- Born: May 27, 1927 Niagara Falls, New York
- Died: March 15, 1984 (aged 56)

Academic background
- Education: Niagara University (BS); St. John's University (BS); University of Connecticut (MS, PhD);
- Thesis: 'The Effect of Certain Drugs on Avoidance-Escape and Operant Conditioning' (1959)

Academic work
- Discipline: Pharmacologist

= Vincent DePaul Lynch =

Vincent de Paul Lynch (May 27, 1927 – March 15, 1984) was a pharmacology and toxicology professor at St. John's University from 1958 to 1984. He was appointed Chair of the Department of Pharmacognosy, Pharmacology and Allied Sciences (1961–1973), Chair of Pharmaceutical Sciences (1973–1982), and Chair of the Institutional Review Board (1974–1984). He also served as the director and founder of the school's Bachelor of Science Program in Toxicology (1967–1982), the first program of its kind in the U.S.

==Biography==
Lynch was born in Niagara Falls, New York, to Arthur and Phoebe Lynch. Following his service in World War II, from 1944 to 1945, as a naval pharmacist's mate on the USS Providence (CL-82), he attended Niagara University in Lewiston, New York, and earned Bachelor of Science degrees in biology and chemistry in 1950. He then attended St. John's University in New York City where he earned a Bachelor of Science in pharmacology in 1954. In Connecticut, Vincent went on to earn his master's and PhD in pharmacology at the University of Connecticut in 1956 and 1959, respectively. His dissertation was entitled The Effect of Certain Drugs on Avoidance-Escape and Operant Conditioning. He returned to St. John's in 1958 as an assistant professor.

==Private life==
Vincent married Vivian Tamburrino and moved to Connecticut. The couple had four children: Michael Joseph Lynch, Professor of Criminology at the University of South Florida; Stephen Vincent Lynch; Richard Anthony Lynch (author of nine books on Photoshop and photography, including The Adobe Photoshop Layers Book); and Laurie Anne Lynch. He also lived in Jericho, New York, from 1958 to 1970 and Laurel Hollow, New York, from 1970 to 1984.

==Career==
Lynch was involved in many professional activities. He was the co-founder of the Society of Forensic Toxicologists (SOFT) in 1970, and founded SOFT's Educational Award Committee in 1978. He was an editor of the pharmacy section for the International Congress of Pharmacology in the years 1974 to 1984, co-editor of the Journal of Analytic Toxicology from 1981 to 1983, and a member of the editorial board of Research Communications in Substance Abuse from 1980 to 1984.

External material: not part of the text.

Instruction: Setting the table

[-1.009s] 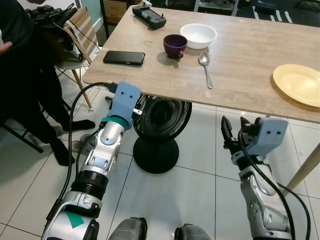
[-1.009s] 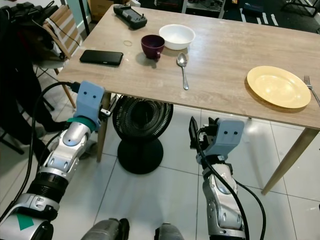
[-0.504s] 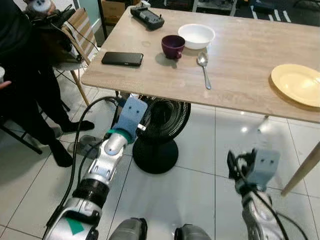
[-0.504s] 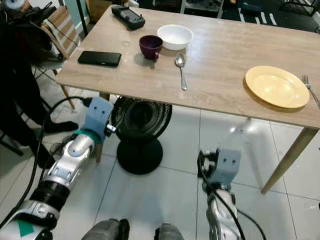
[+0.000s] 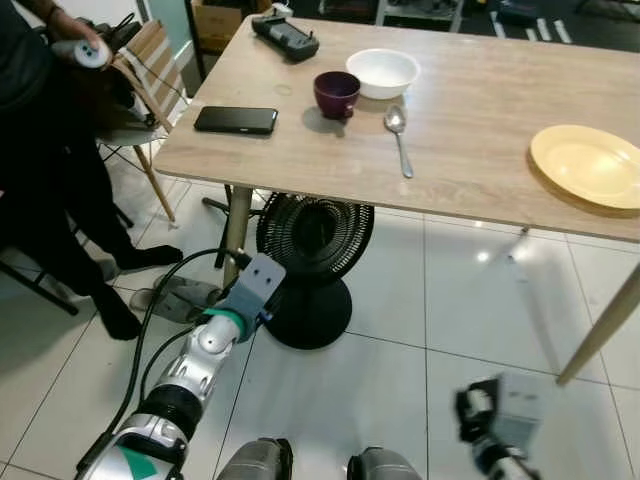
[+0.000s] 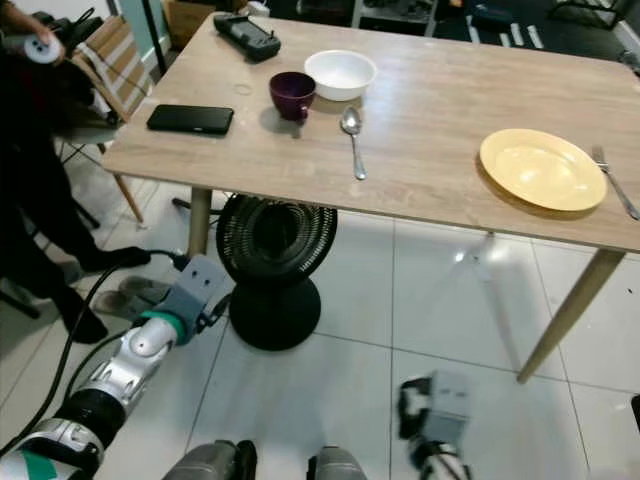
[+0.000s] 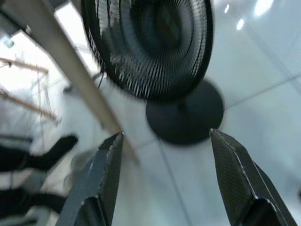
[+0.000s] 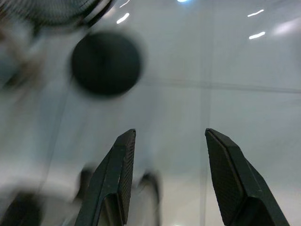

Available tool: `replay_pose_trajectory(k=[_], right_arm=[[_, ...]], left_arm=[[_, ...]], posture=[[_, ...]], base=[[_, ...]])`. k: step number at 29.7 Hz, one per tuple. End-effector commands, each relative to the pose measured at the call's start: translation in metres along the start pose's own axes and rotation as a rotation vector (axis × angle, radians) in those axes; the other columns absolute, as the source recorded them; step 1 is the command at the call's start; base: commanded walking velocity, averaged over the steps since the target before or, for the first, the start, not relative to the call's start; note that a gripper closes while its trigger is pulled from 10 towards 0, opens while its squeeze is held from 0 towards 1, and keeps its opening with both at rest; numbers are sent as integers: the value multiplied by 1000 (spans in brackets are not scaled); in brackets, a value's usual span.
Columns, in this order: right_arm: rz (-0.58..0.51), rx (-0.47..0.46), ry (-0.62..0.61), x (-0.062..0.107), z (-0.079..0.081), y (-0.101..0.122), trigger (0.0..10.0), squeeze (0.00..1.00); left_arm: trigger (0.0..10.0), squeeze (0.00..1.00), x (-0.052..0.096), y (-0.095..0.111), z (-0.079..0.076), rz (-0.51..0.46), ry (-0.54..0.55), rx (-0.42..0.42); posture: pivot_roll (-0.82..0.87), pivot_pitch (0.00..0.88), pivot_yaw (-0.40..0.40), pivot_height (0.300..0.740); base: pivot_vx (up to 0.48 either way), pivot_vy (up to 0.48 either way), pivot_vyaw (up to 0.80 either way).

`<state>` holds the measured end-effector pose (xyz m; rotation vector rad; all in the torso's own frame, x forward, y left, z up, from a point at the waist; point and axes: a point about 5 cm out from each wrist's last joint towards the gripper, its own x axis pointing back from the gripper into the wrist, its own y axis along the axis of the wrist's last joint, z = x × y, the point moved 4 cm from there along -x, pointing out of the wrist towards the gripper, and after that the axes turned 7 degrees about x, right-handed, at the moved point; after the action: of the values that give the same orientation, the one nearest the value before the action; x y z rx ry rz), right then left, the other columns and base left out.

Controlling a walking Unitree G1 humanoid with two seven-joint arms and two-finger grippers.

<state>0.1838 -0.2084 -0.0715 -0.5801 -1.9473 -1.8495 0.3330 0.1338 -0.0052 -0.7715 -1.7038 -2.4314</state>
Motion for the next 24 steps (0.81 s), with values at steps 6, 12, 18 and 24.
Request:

Lynch participated in a number of governmental organizations including as the Toxicological Examiner for the New York City Civil Service Commission in the years 1965 to 1984, with New York State's Drug Abuse Control Commission, the New York State Senate Committee on Crime in the years 1970 and 1971 and the New York State Assembly Committee on Health, also in 1970 and 1971. He served on the boards of the Blue Cross Blue Shield of Greater New York, New York State's Joint Legislative Committee on Drug Abuse, the board of directors of Queens Children's Hospital, the New York Metropolitan Transit Authority, Nassau County's Poison Control Center, New York City's Poison Control Center and on the Laboratory Board for the New York City Department of Health.

Between 1970 and 1982 Lynch delivered over 200 public lectures on substance abuse to elementary and high school students, at teacher training seminars and workshops, community organizations, colleges and to hospital staff, drug abuse task forces and many other groups.

In 1971 Lynch performed pharmacological tests on Lieutenant William Calley who was on trial for war crimes related to the My Lai massacre.

==Achievements==
During his short career, Lynch published more than 50 journal articles and book chapters. He was among the first researchers to examine the use of inhalation therapy, which he did in 1960. From 1967 to 1972, Lynch held a grant from the United States Public Health Service which allowed him to establish the first Bachelor of Science program in toxicology in the United States. His research included the study of legal and illegal drug effects and toxicants, especially marijuana and alcohol, therapeutic enzymes and the presence of poisons, myocardial infarction and cardiopulmonary dynamics, and serum cholesterol.